From Sumerian times to Rome to the present day, "Drink: A Cultural History of Alcohol" by Ian Gately discusses the development of alcohol and its cultural treatments by civilizations through the centuries. The book tells the story of the explosion of new types of alcohol, in addition to beer and wine, beginning in the 1700s, and how some popular liquors were either discovered by accident or by techniques used to preserve other beverages during shipping. Also of note is the discussion of Prohibition, which, among other things, led to the development of the mixed drink, used to mask the unappealing flavor of illegal homemade alcohol during that period. For another interesting topic, the book discusses the impact of new technologies on the business, particularly the invention of cans and refrigeration, which led to the decline of the neighborhood tavern, when customers could buy and store their own alcohol at home. For those that are looking for the full history of alcohol from the beginning, this is it.
It seems that everyone is talking about George Saunders and his latest story collection "Tenth of December." A writer for the New York Times Magazine labels it "the best book you'll read this year." That's a bold claim in January when a whole year of books lies ahead. How can you pick the best book of any given year? I might have a most-loved book, or one that taught me the most, a most imaginative, or the most promising new author. So who knows about the "best book?" But I can predict that many of the characters in these outstanding stories will stay with me through the year and beyond.

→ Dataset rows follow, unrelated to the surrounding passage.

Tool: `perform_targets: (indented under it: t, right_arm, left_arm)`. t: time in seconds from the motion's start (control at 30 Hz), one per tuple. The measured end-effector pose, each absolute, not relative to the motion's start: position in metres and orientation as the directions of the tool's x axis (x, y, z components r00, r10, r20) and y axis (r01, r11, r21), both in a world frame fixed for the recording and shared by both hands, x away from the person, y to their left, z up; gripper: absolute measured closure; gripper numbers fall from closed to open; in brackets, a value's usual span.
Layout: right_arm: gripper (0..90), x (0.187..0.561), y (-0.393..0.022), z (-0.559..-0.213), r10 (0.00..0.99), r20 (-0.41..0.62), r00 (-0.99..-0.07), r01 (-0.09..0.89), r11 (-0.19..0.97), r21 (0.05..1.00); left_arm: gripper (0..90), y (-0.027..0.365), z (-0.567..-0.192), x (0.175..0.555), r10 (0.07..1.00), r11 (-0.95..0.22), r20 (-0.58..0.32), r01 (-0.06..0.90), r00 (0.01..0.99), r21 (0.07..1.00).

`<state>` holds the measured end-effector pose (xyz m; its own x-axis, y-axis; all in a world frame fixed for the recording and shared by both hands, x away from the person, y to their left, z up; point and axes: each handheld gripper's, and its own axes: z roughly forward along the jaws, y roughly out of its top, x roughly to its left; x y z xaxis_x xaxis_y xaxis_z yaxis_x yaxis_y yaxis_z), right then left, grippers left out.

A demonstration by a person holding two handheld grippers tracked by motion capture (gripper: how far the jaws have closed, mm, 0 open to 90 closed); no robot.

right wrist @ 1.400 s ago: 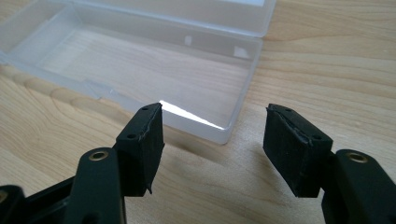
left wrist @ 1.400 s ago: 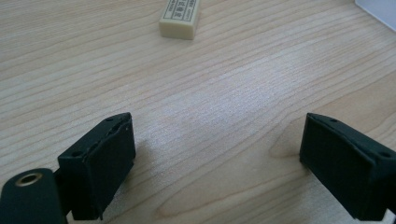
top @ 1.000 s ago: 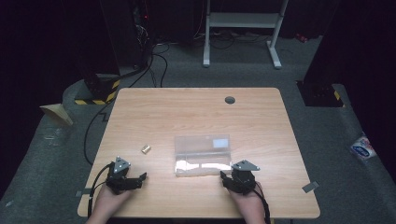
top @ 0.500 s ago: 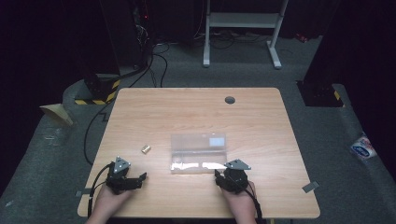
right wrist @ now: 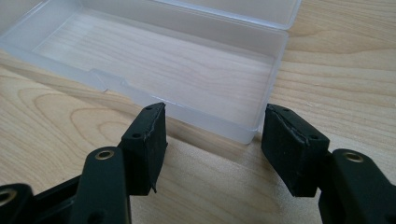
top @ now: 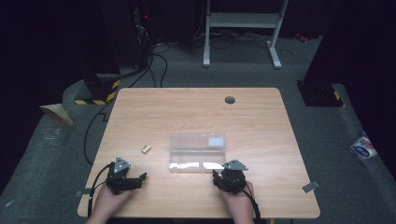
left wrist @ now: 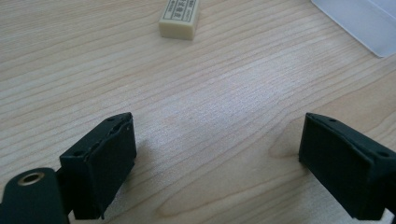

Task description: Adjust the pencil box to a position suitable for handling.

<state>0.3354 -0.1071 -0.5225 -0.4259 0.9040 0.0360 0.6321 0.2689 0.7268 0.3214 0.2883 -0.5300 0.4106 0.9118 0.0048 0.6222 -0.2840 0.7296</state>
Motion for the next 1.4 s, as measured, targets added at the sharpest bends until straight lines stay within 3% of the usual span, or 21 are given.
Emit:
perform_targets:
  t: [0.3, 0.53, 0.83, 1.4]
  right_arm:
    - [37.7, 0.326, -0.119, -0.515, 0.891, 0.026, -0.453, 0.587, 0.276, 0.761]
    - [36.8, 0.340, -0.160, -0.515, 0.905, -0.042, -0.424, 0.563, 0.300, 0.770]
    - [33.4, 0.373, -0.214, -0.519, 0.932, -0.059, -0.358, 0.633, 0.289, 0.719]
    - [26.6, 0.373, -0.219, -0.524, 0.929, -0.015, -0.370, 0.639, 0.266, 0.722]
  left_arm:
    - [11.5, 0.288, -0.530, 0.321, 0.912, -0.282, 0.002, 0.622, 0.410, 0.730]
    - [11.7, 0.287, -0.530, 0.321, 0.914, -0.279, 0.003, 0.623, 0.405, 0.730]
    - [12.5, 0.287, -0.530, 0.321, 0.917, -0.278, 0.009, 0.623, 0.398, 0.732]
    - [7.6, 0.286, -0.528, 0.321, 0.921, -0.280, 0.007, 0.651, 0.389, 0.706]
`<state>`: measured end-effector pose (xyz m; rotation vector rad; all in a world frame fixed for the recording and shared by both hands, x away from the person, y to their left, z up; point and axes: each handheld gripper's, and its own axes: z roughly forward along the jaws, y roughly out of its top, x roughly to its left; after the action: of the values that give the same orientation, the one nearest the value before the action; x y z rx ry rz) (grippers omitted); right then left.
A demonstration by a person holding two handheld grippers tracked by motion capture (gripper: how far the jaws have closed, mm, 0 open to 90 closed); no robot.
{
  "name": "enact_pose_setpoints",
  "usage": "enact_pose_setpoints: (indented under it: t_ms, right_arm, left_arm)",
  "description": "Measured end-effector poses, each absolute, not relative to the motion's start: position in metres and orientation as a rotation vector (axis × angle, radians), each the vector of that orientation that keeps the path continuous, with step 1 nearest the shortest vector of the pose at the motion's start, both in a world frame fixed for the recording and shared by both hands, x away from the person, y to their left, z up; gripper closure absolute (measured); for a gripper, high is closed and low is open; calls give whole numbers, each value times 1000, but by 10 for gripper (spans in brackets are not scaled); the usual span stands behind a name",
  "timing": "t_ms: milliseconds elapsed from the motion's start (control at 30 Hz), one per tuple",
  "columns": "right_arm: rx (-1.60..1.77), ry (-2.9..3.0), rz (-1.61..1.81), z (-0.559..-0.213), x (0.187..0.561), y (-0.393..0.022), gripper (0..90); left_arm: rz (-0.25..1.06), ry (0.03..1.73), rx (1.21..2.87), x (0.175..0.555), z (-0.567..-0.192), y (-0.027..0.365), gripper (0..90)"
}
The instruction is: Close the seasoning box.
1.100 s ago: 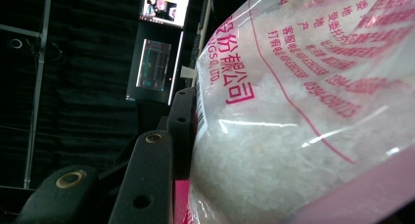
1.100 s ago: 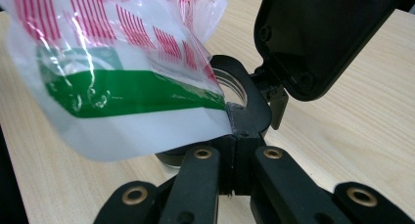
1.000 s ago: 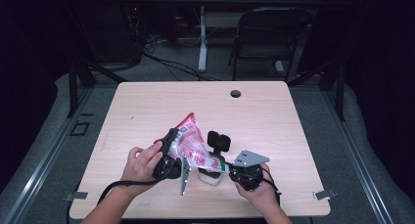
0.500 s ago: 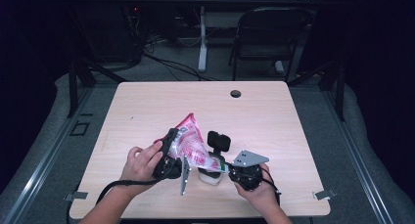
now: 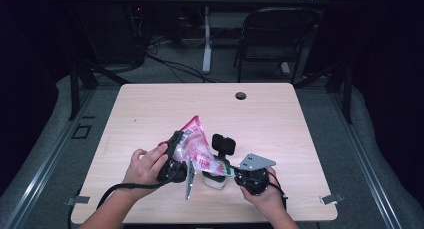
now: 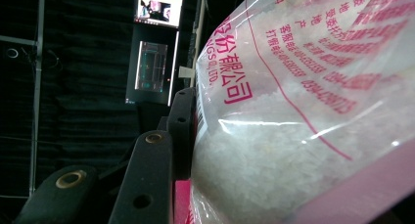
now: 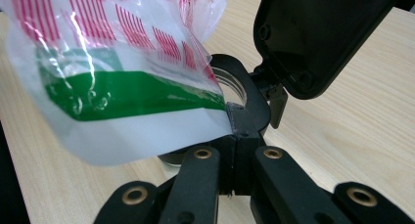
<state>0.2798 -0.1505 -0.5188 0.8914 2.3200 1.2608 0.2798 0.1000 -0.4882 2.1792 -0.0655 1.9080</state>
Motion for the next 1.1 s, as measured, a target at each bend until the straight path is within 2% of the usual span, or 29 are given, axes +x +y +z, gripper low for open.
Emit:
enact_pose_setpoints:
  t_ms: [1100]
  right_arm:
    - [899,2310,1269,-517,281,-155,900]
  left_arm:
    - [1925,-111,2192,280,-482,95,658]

You may not know who Jenny Lawson is, but you should. She rules the geeky underworld of the Internet with style and aplomb. She writes blogs, tweets up a storm, and gets famous people to pose for pictures holding random objects. No kidding, she gets to do that for a living! Her pseudonym, "The Bloggess" tells it like it is in her own unique, sarcastic, stream-of-consciousness delivery. Jenny's writing style is always honest and authentic served with a small side of snark. Her #1 New York Times bestseller "Let's Pretend This Never Happened" is one of those magical memoirs that is actually funny enough to make you laugh. Out loud. Often. Honestly, people were looking at me strangely as I found myself cackling in public places while I read this book.
As I was reading James Grippando's new book,"Blood Money," I couldn't help but think of the tagline for "Law and Order:" Ripped from today's headlines. It blends elements from the Casey Anthony trial, outrage over an unacceptable O.J. Simpson verdict, and a ruthless media mogul interested only in ratings.